_WORK TO BE COMPLETED_
The lines from the beginning of the records below through the one holding "Where the rings" are to be copied exactly; leave the pictures out.

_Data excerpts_
--
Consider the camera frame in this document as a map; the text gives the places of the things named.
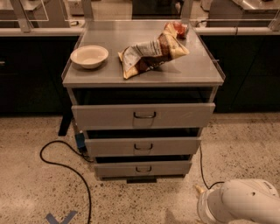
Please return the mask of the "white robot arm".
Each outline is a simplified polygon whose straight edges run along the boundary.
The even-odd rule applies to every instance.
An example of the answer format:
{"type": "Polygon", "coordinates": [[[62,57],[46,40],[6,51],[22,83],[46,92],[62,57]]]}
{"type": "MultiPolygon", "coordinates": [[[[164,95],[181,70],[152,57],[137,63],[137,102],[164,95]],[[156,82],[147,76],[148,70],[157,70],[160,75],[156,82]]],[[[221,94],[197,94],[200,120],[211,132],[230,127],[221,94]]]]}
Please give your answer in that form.
{"type": "Polygon", "coordinates": [[[264,179],[231,179],[219,189],[196,185],[197,213],[203,224],[229,224],[247,220],[256,224],[280,224],[280,197],[264,179]]]}

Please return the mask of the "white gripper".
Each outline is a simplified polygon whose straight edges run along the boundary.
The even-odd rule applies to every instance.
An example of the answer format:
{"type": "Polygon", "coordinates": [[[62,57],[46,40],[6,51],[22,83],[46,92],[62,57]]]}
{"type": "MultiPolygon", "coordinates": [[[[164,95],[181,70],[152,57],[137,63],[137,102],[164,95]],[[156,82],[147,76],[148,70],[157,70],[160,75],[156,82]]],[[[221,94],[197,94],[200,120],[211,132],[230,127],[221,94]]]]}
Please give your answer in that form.
{"type": "Polygon", "coordinates": [[[223,203],[222,190],[206,190],[200,186],[194,186],[197,194],[200,194],[197,212],[204,224],[226,224],[227,215],[223,203]]]}

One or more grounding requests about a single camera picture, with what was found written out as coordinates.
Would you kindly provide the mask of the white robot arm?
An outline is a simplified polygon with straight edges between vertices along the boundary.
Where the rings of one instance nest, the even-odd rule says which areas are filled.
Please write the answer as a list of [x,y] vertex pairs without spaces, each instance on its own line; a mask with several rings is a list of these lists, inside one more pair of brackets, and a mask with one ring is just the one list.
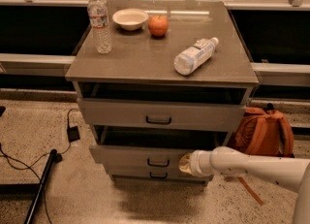
[[181,157],[181,172],[191,176],[250,175],[298,194],[293,224],[310,224],[310,160],[248,155],[227,146],[195,150]]

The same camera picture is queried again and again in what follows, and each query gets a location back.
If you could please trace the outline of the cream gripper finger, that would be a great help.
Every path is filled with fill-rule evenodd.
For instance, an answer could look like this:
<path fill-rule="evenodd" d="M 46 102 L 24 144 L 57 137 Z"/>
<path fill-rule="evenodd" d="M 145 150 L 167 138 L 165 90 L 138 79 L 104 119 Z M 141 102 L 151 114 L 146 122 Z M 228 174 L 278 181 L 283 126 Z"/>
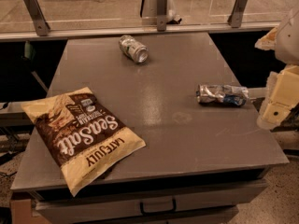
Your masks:
<path fill-rule="evenodd" d="M 274 27 L 262 38 L 259 38 L 254 47 L 261 50 L 274 50 L 276 46 L 278 28 Z"/>
<path fill-rule="evenodd" d="M 266 82 L 257 124 L 272 130 L 278 127 L 299 104 L 299 66 L 288 64 L 279 73 L 271 72 Z"/>

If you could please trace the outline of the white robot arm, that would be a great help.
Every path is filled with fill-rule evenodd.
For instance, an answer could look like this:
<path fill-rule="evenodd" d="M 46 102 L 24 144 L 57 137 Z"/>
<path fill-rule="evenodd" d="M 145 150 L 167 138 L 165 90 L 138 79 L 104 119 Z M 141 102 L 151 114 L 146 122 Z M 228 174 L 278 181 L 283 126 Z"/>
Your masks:
<path fill-rule="evenodd" d="M 272 130 L 279 126 L 299 104 L 299 6 L 293 7 L 279 26 L 255 43 L 257 49 L 273 50 L 286 64 L 279 73 L 271 72 L 257 124 Z"/>

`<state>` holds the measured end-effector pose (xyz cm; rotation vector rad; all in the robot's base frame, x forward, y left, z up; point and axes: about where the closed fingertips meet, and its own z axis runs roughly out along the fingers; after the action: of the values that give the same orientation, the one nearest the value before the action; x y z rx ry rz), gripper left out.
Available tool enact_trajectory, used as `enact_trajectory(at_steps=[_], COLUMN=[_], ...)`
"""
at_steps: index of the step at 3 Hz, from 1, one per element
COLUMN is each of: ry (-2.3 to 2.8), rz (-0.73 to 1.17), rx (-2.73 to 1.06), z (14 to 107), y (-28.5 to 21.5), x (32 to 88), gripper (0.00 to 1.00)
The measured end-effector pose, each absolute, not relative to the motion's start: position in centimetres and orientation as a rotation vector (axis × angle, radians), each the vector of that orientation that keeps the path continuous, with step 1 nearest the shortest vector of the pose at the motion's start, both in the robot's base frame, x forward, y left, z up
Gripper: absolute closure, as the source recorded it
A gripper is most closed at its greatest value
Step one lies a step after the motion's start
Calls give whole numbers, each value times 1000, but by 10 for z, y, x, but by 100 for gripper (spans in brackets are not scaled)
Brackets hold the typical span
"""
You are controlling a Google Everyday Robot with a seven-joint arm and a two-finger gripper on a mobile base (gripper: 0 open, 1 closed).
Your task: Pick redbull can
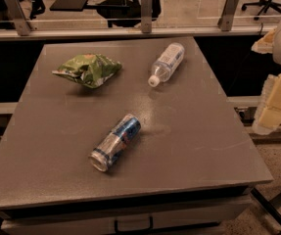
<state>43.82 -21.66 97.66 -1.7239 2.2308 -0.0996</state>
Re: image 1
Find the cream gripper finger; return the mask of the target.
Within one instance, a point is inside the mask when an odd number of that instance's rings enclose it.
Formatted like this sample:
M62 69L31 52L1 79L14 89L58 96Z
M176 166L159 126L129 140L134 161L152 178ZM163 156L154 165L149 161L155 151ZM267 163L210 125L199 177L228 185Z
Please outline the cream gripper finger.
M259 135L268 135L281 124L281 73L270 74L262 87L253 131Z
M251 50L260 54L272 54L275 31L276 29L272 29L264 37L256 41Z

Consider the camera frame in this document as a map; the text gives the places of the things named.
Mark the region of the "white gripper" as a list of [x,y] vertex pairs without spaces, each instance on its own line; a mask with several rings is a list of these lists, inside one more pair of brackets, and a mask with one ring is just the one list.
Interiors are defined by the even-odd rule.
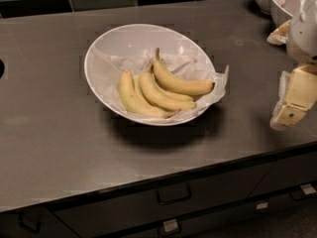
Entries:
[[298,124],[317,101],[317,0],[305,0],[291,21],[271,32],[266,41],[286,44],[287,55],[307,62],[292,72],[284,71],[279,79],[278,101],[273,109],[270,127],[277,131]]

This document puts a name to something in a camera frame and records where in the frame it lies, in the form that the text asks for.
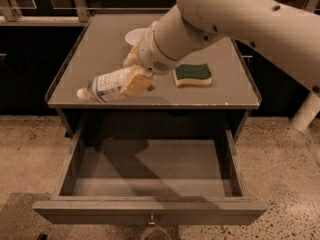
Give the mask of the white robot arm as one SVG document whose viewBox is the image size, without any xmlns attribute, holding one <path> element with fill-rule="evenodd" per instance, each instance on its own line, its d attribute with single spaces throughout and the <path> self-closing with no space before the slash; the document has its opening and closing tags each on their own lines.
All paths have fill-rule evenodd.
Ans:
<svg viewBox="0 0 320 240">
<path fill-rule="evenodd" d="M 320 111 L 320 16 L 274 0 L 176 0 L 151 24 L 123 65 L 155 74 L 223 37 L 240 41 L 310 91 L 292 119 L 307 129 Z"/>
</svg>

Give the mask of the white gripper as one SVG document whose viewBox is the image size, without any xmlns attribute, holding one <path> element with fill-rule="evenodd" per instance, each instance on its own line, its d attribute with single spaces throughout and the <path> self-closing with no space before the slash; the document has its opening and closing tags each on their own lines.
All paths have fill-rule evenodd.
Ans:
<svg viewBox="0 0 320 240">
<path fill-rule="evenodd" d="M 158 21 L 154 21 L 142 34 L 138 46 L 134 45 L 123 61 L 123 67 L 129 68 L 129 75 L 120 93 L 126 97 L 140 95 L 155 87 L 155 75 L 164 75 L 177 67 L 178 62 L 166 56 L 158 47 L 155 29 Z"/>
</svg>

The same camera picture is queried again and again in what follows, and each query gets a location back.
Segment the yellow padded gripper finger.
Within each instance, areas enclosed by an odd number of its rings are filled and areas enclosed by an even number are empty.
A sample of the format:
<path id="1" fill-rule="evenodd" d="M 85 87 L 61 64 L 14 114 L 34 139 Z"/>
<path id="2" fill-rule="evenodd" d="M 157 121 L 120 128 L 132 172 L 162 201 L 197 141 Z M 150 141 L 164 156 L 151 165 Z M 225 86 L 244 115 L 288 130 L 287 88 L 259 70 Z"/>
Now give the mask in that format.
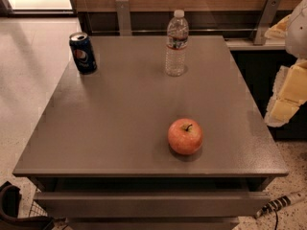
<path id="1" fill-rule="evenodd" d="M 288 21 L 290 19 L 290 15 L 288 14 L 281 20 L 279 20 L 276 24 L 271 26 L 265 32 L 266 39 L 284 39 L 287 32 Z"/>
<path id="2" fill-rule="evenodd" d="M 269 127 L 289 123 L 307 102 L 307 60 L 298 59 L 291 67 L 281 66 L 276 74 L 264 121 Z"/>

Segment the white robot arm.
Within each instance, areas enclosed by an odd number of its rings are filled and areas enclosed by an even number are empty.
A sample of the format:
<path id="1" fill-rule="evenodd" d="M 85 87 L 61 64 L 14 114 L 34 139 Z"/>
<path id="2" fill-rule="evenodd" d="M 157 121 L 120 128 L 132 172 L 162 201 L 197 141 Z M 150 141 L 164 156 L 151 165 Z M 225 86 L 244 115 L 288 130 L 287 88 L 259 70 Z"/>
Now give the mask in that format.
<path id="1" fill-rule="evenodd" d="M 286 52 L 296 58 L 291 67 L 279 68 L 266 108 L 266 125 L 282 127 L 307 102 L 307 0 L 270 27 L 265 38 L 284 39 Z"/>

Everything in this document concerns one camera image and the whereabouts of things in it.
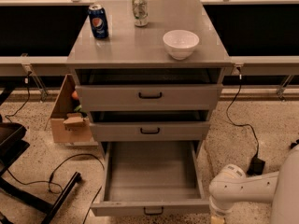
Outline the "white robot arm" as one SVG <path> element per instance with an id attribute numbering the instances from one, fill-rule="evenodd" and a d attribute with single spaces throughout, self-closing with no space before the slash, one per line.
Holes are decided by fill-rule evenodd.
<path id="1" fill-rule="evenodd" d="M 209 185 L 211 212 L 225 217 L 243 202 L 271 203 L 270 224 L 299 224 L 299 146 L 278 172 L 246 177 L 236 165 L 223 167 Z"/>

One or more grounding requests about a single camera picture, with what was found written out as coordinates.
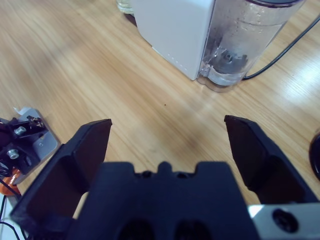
--
_RESULT BELOW_
Consider the camera frame in this document as a map; the text gives the places of the things named.
Please return the mask of the "white robot arm".
Each outline is a simplified polygon whose straight edges run along the boundary.
The even-odd rule applies to every instance.
An example of the answer format:
{"type": "Polygon", "coordinates": [[[62,57],[46,40],[6,51],[22,83],[46,92],[62,57]]]}
{"type": "MultiPolygon", "coordinates": [[[[164,95],[181,70],[152,57],[137,63],[137,102],[164,95]],[[156,82],[147,76],[148,70],[157,70],[160,75],[156,82]]],[[[221,94],[197,94],[200,120],[211,132],[230,127],[221,94]]]]}
Please give your answer in that form.
{"type": "Polygon", "coordinates": [[[264,179],[231,179],[219,189],[196,185],[197,213],[203,224],[229,224],[247,220],[256,224],[280,224],[280,197],[264,179]]]}

Please return the mask of the "white gripper".
Each outline is a simplified polygon whose straight edges run along the boundary.
The even-odd rule applies to every instance.
An example of the answer format:
{"type": "Polygon", "coordinates": [[[62,57],[46,40],[6,51],[22,83],[46,92],[62,57]]]}
{"type": "MultiPolygon", "coordinates": [[[[164,95],[181,70],[152,57],[137,63],[137,102],[164,95]],[[156,82],[147,76],[148,70],[157,70],[160,75],[156,82]]],[[[221,94],[197,94],[200,120],[211,132],[230,127],[221,94]]]]}
Please give your answer in that form.
{"type": "Polygon", "coordinates": [[[223,203],[222,190],[206,190],[200,186],[194,186],[197,194],[200,194],[197,212],[204,224],[226,224],[227,215],[223,203]]]}

One or more grounding requests about a single camera picture, with what was found written out as coordinates.
Would you kindly provide the mask of the white robot arm?
An outline is a simplified polygon with straight edges between vertices along the boundary.
Where the rings of one instance nest, the even-odd rule says which areas are filled.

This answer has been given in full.